Professor Harris was a maverick in many ways, say her former colleagues. She made her mark initially exploring "spirit possession" among the Taita of Kenya. Her 1957 paper describing the symbolism of that ritual has been widely cited by anthropologists.

Arriving in Rochester in 1961 just as the new Department of Anthropology and Sociology emerged, she became the lone woman in an all-male faculty. For her first seven years on campus, she was limited to part time; her husband, Alfred Harris, was the family member who had been appointed to the department and spouses were prohibited from holding full-time positions in the same department. It was an era, she recalled in 1996, when the College faculty defeated a proposal to open faculty recruitment to all persons, irrespective of race, religion or sex.

Her struggle for a professional career in the University informed her "concern about the place of women in academia," says Dean Harper, professor emeritus of sociology, former colleague, and friend for many decades.

But by 1968, Professor Harris was appointed a full-time associate professor. She rose to professor in 1977 and served as department chair from 1977 to 1983. She helped establish the doctoral program in anthropology in 1963. "The program was path breaking at the time," says Anthony Carter, professor emeritus of anthropology at Rochester, because it was the first program in the United States to follow the British model of social anthropology.

For many years, Professor Harris taught the program's core seminar in social anthropology required of all graduate students. She supervised 10 doctoral students, guiding fieldwork in Okinawa, Africa, India, Iceland, Brazil, and the United States.

"She had no patience for superficial thinking or pretending that you knew something you didn't," says Ayala Emmett, associate professor of anthropology at Rochester who completed her Ph.D. under Professor Harris. "She really asked students for the best of their intellectual capacity. She demanded that they have a very firm grasp of theory. She always wanted students to describe ethnology in great detail and methodologically, with rigorous thinking theoretically."

But she was fair and generous with her time, helping students land highly competitive grants for research, says Emmett. She also instilled in students a deep sense of moral responsibility toward the people and cultures they observed. "She taught that they give us this gift of cultural knowledge and we should treat it with great respect," Emmett added.

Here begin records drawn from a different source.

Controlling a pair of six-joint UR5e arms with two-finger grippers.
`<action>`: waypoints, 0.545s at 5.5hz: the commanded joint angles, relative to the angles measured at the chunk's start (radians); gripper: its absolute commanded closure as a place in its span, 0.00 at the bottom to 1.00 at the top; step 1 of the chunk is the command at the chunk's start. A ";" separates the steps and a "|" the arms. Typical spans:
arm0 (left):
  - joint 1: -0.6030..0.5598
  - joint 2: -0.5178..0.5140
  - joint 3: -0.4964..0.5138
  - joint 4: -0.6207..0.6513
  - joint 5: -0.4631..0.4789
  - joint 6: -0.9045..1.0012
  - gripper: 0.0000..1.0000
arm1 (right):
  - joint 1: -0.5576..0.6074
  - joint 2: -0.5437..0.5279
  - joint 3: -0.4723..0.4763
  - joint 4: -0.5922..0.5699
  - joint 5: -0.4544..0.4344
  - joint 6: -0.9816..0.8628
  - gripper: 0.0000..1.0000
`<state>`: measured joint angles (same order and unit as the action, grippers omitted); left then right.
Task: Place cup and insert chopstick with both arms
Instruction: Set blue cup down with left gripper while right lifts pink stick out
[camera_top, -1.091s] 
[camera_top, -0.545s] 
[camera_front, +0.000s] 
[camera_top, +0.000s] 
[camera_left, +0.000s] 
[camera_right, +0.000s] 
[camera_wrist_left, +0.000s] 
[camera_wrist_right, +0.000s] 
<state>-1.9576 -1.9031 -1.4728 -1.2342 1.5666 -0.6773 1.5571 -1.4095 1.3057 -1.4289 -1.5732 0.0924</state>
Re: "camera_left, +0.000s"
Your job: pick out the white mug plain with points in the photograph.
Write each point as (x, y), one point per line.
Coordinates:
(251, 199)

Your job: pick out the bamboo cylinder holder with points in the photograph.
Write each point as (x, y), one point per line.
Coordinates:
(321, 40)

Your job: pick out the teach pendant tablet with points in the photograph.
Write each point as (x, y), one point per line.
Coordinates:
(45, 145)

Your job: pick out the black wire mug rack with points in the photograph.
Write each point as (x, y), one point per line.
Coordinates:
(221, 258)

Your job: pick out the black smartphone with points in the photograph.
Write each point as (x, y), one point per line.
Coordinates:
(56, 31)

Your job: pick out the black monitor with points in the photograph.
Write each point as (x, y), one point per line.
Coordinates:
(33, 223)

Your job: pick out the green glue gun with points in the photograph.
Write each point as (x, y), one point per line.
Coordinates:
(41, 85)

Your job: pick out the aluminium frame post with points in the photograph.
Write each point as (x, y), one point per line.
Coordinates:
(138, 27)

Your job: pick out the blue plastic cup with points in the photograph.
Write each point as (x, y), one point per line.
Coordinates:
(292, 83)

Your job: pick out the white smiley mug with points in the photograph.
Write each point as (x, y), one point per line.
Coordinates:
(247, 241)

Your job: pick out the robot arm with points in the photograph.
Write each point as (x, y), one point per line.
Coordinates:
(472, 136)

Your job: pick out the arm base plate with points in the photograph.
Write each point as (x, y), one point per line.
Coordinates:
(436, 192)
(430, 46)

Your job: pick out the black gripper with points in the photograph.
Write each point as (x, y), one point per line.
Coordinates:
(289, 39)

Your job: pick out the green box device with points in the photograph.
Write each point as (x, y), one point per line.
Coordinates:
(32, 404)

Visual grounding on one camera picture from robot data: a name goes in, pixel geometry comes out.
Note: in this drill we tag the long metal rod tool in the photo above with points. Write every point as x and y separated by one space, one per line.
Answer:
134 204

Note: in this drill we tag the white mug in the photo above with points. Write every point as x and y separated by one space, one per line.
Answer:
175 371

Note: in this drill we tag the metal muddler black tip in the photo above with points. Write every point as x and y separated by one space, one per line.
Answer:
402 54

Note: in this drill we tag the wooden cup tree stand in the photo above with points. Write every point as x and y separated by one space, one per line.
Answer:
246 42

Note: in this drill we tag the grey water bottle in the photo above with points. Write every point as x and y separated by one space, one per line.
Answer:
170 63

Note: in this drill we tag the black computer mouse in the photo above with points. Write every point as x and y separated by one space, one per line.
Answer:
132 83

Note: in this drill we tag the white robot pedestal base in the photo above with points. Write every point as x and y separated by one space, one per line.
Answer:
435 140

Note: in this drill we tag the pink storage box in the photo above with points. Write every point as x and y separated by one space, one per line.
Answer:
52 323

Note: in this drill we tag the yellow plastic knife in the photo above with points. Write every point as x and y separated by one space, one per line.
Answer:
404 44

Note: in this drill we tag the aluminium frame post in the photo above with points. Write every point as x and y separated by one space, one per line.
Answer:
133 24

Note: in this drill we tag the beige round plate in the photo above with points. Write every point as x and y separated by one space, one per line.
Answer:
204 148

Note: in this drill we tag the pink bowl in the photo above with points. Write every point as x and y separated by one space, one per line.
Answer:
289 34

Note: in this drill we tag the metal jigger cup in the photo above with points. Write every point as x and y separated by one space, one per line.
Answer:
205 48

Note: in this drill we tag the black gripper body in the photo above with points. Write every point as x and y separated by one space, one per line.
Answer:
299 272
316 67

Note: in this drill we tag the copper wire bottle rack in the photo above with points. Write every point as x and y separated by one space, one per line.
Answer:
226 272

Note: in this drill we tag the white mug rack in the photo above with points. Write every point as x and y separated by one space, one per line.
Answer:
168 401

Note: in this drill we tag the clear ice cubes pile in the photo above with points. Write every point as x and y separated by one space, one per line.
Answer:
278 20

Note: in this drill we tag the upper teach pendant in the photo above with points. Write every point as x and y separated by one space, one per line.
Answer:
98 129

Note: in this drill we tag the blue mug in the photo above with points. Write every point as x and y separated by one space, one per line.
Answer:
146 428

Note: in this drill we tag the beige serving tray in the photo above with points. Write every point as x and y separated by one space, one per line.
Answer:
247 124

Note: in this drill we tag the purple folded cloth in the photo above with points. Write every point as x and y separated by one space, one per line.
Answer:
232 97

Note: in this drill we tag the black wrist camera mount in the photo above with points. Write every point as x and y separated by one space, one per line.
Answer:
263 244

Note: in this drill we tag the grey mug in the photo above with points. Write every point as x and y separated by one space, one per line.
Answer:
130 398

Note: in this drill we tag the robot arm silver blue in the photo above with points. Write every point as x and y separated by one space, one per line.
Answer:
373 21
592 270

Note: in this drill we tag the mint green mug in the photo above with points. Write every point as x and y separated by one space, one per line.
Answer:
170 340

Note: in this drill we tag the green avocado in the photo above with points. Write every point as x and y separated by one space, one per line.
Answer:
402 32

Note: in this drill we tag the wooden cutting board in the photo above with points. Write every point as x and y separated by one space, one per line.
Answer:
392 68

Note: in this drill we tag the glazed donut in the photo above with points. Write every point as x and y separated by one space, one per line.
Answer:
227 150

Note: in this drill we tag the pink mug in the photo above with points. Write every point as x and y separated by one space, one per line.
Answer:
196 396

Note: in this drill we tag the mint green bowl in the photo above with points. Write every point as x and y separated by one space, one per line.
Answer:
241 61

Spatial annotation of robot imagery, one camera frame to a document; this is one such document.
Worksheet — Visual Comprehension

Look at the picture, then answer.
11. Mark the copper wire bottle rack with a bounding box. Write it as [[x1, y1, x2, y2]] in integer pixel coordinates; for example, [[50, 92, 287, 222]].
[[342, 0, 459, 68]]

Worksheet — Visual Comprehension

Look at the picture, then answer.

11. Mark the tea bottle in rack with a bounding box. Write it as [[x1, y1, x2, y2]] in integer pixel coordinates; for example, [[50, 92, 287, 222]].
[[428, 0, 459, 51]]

In her own research, Professor Harris continued the examination of ritual in her 1978 book Casting Out Anger: Religion among the Taita of Kenya. Published by Cambridge University Press, the work also explores the ways in which people assign moral meaning to sickness and other calamities. She pursued that question in Rochester clinics and hospitals as well during a year of research in the early 1980s, asking how American patients used concepts like stress to understand illness and accidents. In 2007 her book was reissued as a paperback by Cambridge University Press.

In 2005 she donated to the University of Iceland at Reykjavik over 3000 books and journals from the library that she and her husband had acquired over the years.

A graduate of the University of Chicago, where she obtained both her bachelors of philosophy and master's degrees, Professor Harris received her doctorate in anthropology from Cambridge University in England in 1956. She taught at Boston University, the University of Massachusetts at Amherst, and Brandeis University before coming to Rochester. In 1996, after 35 years at the University, she retired and was appointed professor emerita.

Professor Harris was an active member of the Greek Orthodox Church. For several years she resided in an apartment at the Riveredge Manor, part of the Episcopal Church Home on Mt. Hope Avenue; after a stroke she moved to the nursing home there where she lived until her death. Her husband, Alfred Harris, died in 2001.

A memorial service will be held at the Chapel of the Episcopal Church Home on Thursday, April 12 at 3:30.